■ What you will do:
Reproduce the data exactly as it stands.

■ Data extract:
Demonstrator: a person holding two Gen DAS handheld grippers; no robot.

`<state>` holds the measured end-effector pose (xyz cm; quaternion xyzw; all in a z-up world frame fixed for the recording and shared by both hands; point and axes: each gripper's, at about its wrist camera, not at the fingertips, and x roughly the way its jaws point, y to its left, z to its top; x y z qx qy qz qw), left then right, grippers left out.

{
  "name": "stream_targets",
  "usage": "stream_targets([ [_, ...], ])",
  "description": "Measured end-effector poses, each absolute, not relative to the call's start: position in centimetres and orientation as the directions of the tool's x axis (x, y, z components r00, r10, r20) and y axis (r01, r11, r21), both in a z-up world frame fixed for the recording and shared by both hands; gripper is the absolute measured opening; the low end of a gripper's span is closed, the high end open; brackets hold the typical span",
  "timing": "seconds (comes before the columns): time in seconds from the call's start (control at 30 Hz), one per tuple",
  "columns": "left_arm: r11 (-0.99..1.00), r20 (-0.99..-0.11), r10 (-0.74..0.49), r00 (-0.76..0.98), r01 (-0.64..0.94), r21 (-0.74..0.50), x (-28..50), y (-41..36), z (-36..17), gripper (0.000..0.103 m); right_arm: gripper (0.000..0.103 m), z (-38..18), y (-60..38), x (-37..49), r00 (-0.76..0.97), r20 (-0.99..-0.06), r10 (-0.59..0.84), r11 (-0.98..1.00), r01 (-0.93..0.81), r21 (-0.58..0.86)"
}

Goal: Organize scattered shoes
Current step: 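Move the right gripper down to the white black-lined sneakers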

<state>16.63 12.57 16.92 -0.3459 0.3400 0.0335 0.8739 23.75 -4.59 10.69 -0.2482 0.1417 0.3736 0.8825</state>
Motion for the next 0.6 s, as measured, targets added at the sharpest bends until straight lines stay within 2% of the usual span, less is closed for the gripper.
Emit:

■ Response area:
Demonstrator: a person holding two Gen DAS handheld grippers; no robot.

`<state>` holds the measured end-effector pose (xyz cm; quaternion xyzw; all in a z-up world frame fixed for the recording and shared by both hands; point and axes: each gripper's, at about its wrist camera, not at the fingertips, and x roughly the way its jaws point, y to its left, z to its top; x y z qx qy qz qw), left then right, grippers left out.

{
  "name": "stream_targets",
  "usage": "stream_targets([ [_, ...], ])",
  "description": "Measured end-effector poses, each absolute, not relative to the call's start: position in centimetres and orientation as the directions of the tool's x axis (x, y, z components r00, r10, r20) and y axis (r01, r11, r21), both in a z-up world frame fixed for the recording and shared by both hands; gripper is the absolute measured opening; the low end of a gripper's span is closed, the high end open; brackets hold the typical span",
  "timing": "seconds (comes before the columns): time in seconds from the call's start (control at 30 Hz), one per tuple",
  "columns": "left_arm: r11 (-0.99..1.00), r20 (-0.99..-0.11), r10 (-0.74..0.49), r00 (-0.76..0.98), r01 (-0.64..0.94), r21 (-0.74..0.50), x (-28..50), y (-41..36), z (-36..17), gripper (0.000..0.103 m); right_arm: gripper (0.000..0.103 m), z (-38..18), y (-60..38), x (-37..49), r00 (-0.76..0.97), r20 (-0.99..-0.06), r10 (-0.59..0.84), r11 (-0.98..1.00), r01 (-0.93..0.81), r21 (-0.58..0.86)"
}

Goal: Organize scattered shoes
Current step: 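Move the right gripper down to the white black-lined sneakers
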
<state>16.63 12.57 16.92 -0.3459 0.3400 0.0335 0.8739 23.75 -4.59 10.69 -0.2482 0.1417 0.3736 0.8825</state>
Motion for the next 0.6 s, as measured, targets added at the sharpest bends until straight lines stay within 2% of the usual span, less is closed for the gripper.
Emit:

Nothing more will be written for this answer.